Gabriel inspiró hondo. Creía conocer los motivos que podrían haber provocado su trágica muerte.

—Erika me aseguró que New World está llevando a cabo experimentos prohibidos con especies modificadas genéticamente y que en unos días podría conseguir pruebas de ello.

El petrolero chasqueó sus dedos, como si hubiera dado con el filón que estaba buscando.

—Ahí podríamos encontrar un motivo, pero en tal caso debería ser algo de consecuencias devastadoras, algo que de ningún modo pudiera ser revelado al público. Y los activistas con los que estaba Erika, al igual que usted, carecen de más datos. No tenemos nada. He podido hablar esta mañana con ellos, justo antes de que abandonaran la isla acompañados por la policía. No les ha quedado más remedio que largarse.

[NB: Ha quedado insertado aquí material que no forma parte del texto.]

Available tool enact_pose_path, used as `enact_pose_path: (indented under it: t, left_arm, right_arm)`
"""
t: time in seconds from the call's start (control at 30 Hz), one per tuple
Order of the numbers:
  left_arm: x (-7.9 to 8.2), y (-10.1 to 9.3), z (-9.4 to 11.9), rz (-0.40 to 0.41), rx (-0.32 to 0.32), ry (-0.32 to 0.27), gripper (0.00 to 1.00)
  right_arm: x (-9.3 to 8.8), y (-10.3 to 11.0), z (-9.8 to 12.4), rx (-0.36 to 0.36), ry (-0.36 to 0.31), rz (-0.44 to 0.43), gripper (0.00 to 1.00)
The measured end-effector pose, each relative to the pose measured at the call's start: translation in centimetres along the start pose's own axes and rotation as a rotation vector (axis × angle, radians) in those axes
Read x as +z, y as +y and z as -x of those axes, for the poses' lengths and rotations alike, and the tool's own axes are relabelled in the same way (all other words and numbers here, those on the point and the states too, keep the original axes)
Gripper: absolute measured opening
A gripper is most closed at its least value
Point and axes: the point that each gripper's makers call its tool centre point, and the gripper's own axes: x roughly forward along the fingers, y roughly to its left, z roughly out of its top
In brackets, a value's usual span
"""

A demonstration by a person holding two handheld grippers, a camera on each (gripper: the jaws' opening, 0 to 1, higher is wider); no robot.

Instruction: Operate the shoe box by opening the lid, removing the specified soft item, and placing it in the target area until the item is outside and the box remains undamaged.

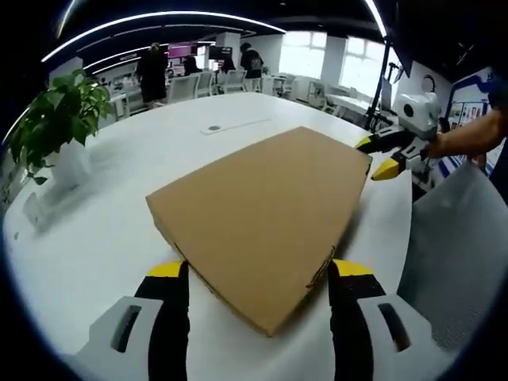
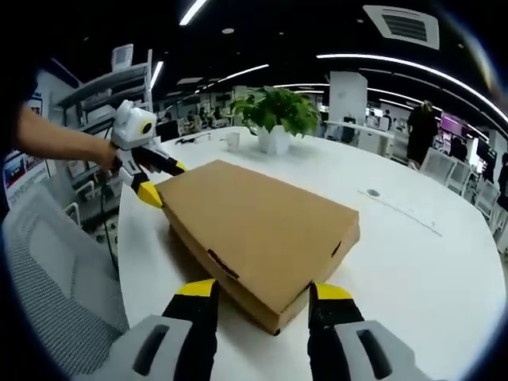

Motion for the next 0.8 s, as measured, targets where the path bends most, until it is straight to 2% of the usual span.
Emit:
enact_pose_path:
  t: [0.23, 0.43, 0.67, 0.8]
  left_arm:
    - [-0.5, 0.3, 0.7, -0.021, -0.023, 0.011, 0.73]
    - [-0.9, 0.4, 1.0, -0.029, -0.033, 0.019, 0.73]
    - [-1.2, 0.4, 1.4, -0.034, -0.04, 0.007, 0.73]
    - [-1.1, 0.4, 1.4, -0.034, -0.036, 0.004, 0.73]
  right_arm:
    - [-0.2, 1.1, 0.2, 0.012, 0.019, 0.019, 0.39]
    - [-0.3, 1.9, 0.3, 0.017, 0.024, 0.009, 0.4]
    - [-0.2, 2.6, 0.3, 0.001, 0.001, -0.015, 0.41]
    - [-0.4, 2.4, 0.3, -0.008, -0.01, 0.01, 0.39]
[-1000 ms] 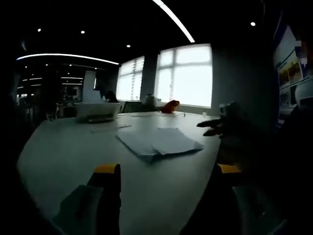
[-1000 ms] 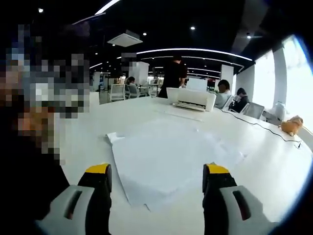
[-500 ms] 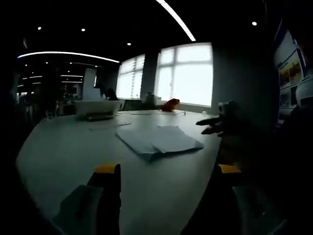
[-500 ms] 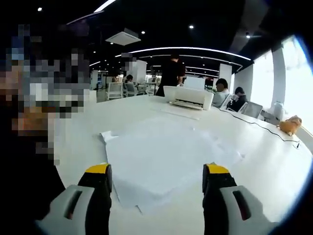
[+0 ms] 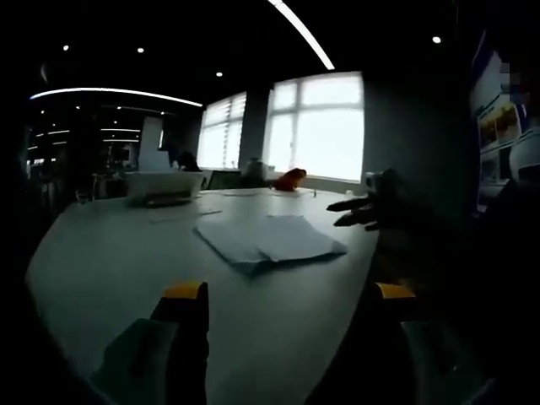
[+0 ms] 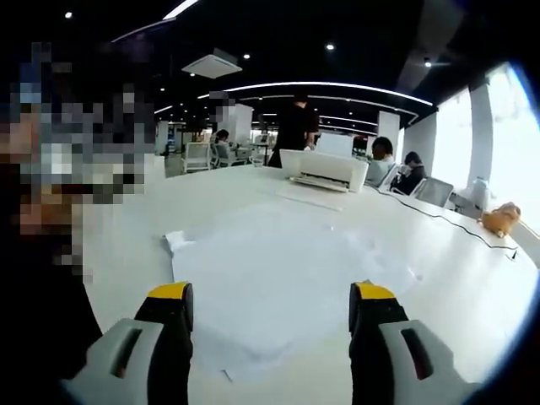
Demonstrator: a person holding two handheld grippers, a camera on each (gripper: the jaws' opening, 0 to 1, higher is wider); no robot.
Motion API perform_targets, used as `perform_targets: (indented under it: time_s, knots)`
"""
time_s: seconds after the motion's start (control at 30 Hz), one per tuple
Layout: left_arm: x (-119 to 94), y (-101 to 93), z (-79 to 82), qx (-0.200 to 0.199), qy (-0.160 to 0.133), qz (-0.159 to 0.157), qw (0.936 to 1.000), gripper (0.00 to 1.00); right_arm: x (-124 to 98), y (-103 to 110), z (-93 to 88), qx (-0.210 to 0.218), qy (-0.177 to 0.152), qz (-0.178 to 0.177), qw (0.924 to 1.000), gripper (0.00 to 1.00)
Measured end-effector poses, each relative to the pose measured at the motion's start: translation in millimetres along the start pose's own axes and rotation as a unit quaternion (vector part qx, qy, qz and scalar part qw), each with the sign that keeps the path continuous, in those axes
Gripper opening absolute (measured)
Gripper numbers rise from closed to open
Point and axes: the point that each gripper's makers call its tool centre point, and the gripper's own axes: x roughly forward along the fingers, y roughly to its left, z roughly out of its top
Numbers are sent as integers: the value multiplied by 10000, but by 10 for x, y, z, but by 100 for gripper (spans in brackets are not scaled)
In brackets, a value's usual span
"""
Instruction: Organize the stack of printing papers by aligning and flattening the scattered papers on the table
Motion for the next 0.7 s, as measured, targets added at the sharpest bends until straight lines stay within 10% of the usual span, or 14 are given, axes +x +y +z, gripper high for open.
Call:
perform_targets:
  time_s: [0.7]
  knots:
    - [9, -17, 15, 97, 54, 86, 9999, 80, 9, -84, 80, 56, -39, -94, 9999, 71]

Gabriel apuró su tónica. Carl Andersen, desde su abatimiento, le sonrió con afecto.

—Hubiera hecho buenas migas con mi hija. ¿Sabe? Le encantaba la saga de «La guerra de las galaxias» y su héroe favorito era Han Solo… Y usted me recuerda mucho a él cuando todavía era joven.

Se llevó una mano al bolsillo y extrajo una vieja foto polaroid. En ella se podía ver a una niña pelirroja sonriendo alegremente.

Le dio la espalda tras levantarse y caminó muy despacio hasta una de las ventanas del salón con la foto en la mano. Se quedó allí, contemplando el océano. Sus hombros temblaban, y si lloraba, prefería hacerlo a solas con el mar.